Seed Diffusion Preview is Bytedance's experimental AI model for code generation, designed to generate tokens in parallel instead of one at a time. The company says it can reach speeds of 2,146 tokens per second on Nvidia H20 GPUs.
Seed Diffusion Preview uses a "discrete-state diffusion" approach. While diffusion models are usually built for continuous data like images, Bytedance has adapted the method for discrete data such as text and code.
Instead of generating each token in sequence, the model reconstructs code from a noisy, placeholder-filled state. Multiple sections of code are generated at once, thanks to a transformer architecture that enables parallel prediction, not just the standard step-by-step process.
This parallel workflow leads to much faster generation, but according to Bytedance, code quality remains high.

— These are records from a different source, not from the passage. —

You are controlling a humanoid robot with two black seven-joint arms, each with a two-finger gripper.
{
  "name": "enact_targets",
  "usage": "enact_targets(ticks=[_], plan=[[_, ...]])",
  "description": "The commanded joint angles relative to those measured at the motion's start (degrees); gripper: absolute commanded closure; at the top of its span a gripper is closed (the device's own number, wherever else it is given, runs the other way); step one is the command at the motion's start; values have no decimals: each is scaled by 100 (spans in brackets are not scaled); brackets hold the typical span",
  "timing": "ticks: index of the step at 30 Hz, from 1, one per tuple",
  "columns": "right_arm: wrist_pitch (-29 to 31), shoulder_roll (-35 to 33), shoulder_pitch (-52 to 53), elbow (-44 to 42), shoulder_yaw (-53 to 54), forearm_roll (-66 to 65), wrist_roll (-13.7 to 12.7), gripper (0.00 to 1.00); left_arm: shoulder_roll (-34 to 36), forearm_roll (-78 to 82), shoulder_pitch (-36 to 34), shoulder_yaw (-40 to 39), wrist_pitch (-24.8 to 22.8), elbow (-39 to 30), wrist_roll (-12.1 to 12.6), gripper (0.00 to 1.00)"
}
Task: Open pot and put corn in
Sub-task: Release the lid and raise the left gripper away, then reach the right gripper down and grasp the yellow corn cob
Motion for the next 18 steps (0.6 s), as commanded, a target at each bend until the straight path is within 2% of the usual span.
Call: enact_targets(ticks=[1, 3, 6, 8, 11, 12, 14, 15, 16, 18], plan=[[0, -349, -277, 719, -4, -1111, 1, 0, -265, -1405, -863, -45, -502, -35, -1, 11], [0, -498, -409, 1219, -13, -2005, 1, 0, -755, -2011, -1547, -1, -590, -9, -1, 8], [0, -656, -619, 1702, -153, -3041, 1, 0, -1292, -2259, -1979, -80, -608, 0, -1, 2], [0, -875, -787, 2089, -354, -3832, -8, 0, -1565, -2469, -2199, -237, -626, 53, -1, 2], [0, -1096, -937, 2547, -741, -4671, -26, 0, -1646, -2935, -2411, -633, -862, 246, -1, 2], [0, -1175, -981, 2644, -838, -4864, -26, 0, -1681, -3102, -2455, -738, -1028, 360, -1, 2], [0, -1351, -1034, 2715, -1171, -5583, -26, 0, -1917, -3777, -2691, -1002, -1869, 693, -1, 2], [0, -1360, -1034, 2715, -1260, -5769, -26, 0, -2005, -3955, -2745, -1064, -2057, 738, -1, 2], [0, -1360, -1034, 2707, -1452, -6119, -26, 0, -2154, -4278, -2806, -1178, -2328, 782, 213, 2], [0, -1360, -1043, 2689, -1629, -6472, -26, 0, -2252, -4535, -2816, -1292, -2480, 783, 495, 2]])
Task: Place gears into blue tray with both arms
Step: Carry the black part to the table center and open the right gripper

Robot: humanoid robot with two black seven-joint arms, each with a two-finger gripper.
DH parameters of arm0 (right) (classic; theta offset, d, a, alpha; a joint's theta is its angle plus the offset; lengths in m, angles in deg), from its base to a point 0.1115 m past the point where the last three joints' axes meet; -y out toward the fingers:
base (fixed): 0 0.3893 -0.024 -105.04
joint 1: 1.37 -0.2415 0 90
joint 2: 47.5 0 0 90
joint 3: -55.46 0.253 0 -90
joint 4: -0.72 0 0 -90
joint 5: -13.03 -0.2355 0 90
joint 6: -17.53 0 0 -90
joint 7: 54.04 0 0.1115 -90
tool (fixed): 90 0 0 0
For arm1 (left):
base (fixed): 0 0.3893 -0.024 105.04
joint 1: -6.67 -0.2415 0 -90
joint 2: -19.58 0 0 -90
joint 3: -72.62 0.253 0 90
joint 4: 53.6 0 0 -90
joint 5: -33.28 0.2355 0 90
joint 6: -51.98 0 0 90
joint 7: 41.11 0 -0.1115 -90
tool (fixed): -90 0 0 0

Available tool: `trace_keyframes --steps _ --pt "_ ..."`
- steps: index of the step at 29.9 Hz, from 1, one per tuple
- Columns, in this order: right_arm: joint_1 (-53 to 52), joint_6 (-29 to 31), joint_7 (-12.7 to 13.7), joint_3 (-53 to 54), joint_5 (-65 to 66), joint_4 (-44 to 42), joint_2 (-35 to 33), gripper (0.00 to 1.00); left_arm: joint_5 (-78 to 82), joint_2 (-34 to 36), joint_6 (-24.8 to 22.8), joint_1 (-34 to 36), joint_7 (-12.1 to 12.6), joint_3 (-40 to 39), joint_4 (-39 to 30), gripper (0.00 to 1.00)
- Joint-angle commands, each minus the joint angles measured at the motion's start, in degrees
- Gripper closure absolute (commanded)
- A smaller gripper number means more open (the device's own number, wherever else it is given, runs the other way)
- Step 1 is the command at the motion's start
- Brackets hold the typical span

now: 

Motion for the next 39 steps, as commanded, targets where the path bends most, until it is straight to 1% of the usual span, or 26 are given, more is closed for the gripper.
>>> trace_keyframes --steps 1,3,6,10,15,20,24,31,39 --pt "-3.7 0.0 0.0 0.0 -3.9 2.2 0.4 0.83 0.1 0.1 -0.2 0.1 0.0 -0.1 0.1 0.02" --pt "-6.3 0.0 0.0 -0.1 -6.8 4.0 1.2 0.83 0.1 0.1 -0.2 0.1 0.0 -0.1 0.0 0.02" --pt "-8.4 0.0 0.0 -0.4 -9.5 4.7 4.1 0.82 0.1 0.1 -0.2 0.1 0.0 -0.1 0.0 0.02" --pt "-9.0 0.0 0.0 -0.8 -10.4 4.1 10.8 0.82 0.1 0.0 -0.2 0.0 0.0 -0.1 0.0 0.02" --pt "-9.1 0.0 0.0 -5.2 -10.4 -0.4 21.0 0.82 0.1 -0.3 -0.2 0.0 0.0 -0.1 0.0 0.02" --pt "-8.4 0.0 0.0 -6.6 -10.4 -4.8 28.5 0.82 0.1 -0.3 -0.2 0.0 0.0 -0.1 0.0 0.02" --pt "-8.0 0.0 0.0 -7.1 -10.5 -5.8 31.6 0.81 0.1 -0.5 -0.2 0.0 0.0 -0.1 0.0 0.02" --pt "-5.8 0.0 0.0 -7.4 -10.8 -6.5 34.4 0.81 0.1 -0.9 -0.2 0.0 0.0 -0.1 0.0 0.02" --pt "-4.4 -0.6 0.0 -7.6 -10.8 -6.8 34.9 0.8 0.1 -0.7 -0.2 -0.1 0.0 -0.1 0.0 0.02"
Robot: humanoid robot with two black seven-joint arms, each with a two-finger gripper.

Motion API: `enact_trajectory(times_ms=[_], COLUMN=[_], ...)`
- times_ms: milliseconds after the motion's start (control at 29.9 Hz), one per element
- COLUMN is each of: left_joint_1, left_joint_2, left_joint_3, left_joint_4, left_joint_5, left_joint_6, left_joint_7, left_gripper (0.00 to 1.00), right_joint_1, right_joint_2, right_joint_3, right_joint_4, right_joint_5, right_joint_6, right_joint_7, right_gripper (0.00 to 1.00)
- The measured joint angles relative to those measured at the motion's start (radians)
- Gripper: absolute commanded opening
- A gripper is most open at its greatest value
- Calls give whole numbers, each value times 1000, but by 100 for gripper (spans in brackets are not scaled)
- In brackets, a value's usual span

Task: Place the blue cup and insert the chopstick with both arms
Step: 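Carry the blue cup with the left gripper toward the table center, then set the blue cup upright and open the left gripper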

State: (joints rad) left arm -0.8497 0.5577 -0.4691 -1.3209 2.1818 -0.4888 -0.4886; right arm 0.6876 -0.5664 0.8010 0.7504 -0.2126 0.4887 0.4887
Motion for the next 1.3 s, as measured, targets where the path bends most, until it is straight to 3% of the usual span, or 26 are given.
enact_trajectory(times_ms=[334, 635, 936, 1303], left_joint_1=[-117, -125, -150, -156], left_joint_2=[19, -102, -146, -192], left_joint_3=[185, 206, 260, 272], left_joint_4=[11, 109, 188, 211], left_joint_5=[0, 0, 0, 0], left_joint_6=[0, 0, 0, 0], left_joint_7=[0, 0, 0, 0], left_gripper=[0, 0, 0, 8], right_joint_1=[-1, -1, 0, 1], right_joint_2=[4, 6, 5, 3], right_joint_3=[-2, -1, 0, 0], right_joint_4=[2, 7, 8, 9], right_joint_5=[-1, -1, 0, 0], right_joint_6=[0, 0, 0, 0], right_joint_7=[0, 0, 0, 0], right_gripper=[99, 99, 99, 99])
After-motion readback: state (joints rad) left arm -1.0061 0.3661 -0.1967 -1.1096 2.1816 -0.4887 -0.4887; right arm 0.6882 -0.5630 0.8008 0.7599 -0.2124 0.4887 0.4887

In benchmark tests, Seed Diffusion Preview performed competitively with other models, and stood out especially for code editing tasks.

To address problems in standard masked diffusion models, Bytedance uses a two-stage training process. The first stage relies on mask-based training, replacing parts of the code with special placeholder tokens.
But this can sometimes make the model copy unmasked tokens without really checking them. To fix this, the team added a second phase: edit-based training with insertions and deletions. This forces the model to review and correct all tokens, not just the masked ones.
The team also optimized the generation order, taking code structure and dependencies into account - for example, making sure variables are declared before they're used. They then trained the model on a large, filtered dataset of high-quality generation sequences created by the pre-trained model itself.
Self-optimizing parallel decoding
While diffusion models should, in theory, enable parallel decoding, actually achieving this is complicated. Each parallel inference step is computationally demanding, and reducing the number of steps can hurt quality.
Bytedance tackled this by training the model to optimize its own generation process using "on-policy learning." The goal is to minimize the number of steps, while a verification model checks output quality.
For practical use, Seed Diffusion Preview processes code in parallel within blocks, but keeps a logical order between the blocks. The team also tweaked its software stack for diffusion processes, using an internal framework built for this kind of workload.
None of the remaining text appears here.